Belfast Writer Ciaran Carson to Read at Atlantic Archipelagos Research Project

The Irish writer "is one of the most gifted writers of his generation."

By Dave Marr

The welcome reception to the 2013 Atlantic Archipelagos Research Project at the University of Georgia will feature a reading by poet and novelist Ciaran Carson of Belfast, Ireland. The April 10 reception in the Richard B. Russell Building Special Collections Libraries will begin at 7 p.m. The reading will take place in the building’s auditorium.

The conference is organized by the Jane and Harry Willson Center for Humanities and Arts and supported by a State-of-the-Art Conference grant from the Office of the Provost.

Carson is the author of numerous collections of poetry, including “First Language: Poems” (1994), which was awarded the T.S. Eliot Prize for Poetry; “For All We Know” (2008); “On the Night Watch” (2010); and “Until Before After” (2010). Wake Forest University Press has published his work in the U.S., including “The Midnight Court” (2006), Carson’s translation of the work of the 18th-century Irish poet Brian Merriman, and Carson’s “Collected Poems” (2009).

“Ciaran Carson is one of the most gifted Irish artists of his generation,” said Nicholas Allen, Franklin Professor of English in the Franklin College of Arts and Sciences and director of the Willson Center. “His poetry, prose and music have created new worlds for his readers. The Irish language, Dante, the tin whistle, memory and the city of Belfast merge together in the unique form of Carson’s gift. His papers are collected at Emory University, and we are very fortunate to have Ciaran return to Athens to read from his new work.”
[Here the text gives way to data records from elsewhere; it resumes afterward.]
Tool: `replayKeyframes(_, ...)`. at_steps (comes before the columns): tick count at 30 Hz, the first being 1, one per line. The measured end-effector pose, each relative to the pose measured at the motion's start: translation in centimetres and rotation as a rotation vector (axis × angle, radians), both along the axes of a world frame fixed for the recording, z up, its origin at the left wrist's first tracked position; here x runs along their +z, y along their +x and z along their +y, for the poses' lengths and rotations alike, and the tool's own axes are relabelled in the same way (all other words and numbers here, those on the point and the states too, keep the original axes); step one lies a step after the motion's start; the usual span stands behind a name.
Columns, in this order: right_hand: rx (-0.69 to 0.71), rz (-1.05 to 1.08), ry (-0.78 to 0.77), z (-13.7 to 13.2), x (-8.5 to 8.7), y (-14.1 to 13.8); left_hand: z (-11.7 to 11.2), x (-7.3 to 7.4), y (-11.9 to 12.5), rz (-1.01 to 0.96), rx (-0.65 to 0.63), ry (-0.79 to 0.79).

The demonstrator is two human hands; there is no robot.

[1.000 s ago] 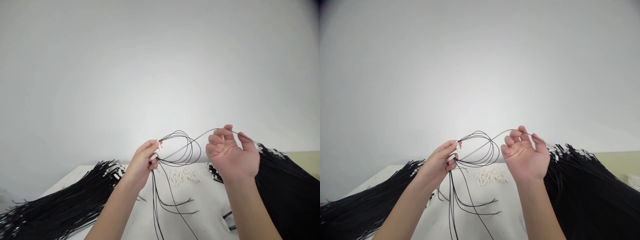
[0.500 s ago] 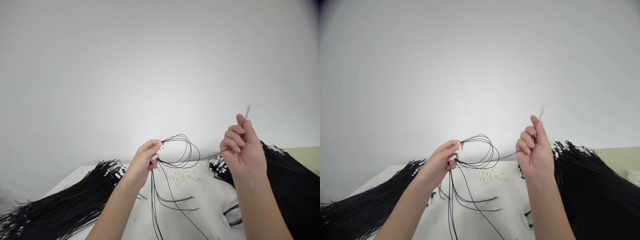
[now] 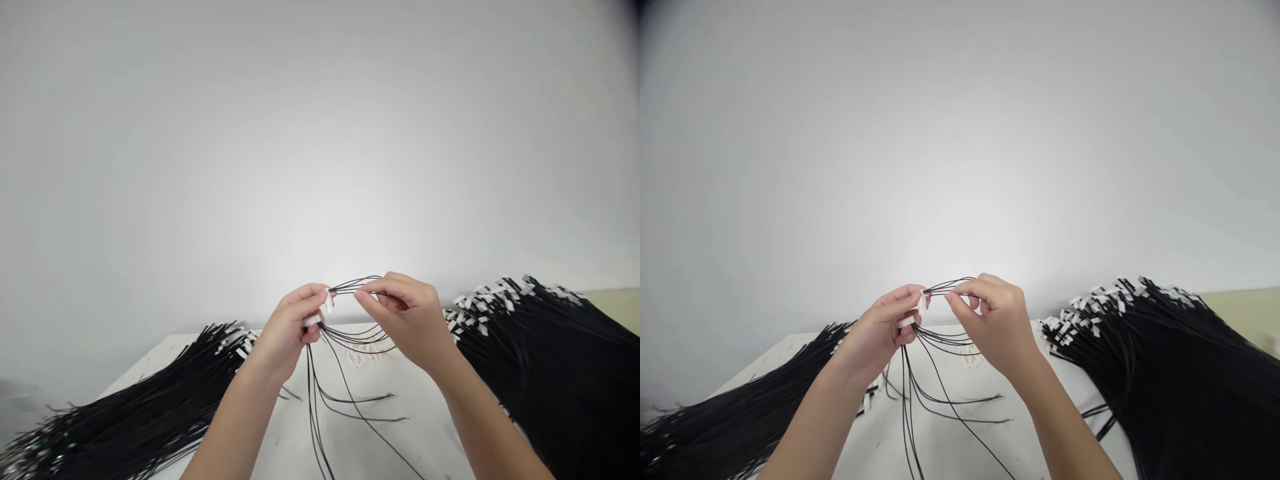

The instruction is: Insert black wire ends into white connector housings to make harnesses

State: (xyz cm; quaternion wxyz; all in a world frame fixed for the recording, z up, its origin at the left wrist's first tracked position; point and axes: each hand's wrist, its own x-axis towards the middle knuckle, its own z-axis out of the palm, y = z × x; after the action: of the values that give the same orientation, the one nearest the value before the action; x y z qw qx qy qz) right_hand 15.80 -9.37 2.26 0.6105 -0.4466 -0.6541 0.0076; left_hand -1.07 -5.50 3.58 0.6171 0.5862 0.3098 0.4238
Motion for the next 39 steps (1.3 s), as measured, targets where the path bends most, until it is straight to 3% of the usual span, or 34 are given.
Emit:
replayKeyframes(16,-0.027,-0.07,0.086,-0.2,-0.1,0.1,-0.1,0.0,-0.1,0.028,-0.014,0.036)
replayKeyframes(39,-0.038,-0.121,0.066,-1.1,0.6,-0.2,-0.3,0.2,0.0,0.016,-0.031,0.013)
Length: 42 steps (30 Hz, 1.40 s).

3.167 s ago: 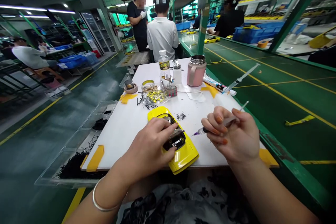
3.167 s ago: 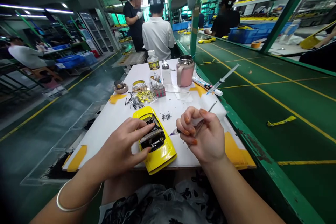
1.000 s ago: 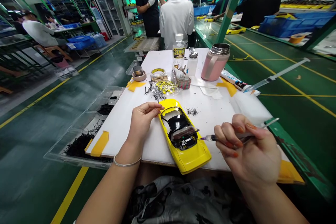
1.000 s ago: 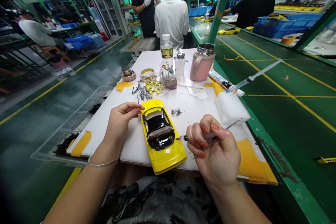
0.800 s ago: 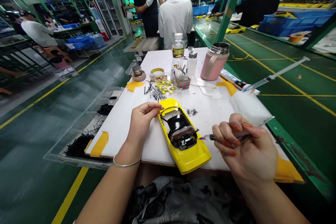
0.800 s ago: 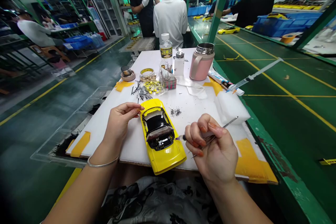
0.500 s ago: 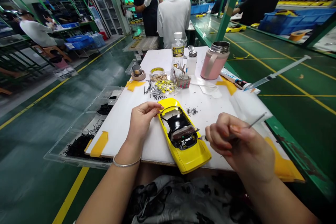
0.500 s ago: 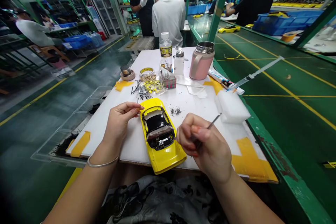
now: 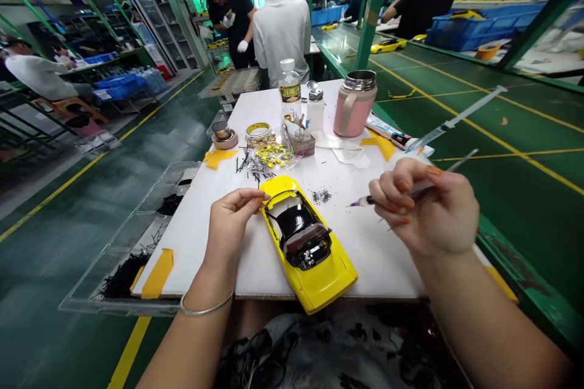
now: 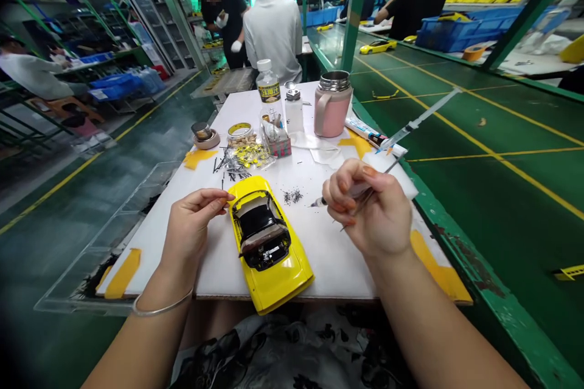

Carson’s wife Deirdre will accompany him in a show of poetry, fiddle and flute based around the concept of the Irish aisling, or dream vision. The performance will incorporate, among other pieces, some of Carson’s adaptations of French poet Arthur Rimbaud from his new book “In the Light Of,” to be published in the spring of 2014.

The Atlantic Archipelagos Research Project, first conceived in context of the islands of Britain and Ireland, “is a forum to think about identities, cartographies and cultural ecologies,” Allen said. “This conference offers the first opportunity to expand the idea into North America. In doing so, it coincides with established interests at UGA in the environment, ecology, art and creative writing.”

The conference will include presentations by faculty from institutions in Georgia, Ireland and England April 11-12 in the Russell Special Collections Building’s auditorium. For a full conference schedule and presentation details, click here. All events are free and open to the public.

Conference partners include the UGA British-Irish Studies Program, Center for Undergraduate Research Opportunities, Creative Writing Program, department of English, department of history, Institute of Native American Studies and the special collections libraries.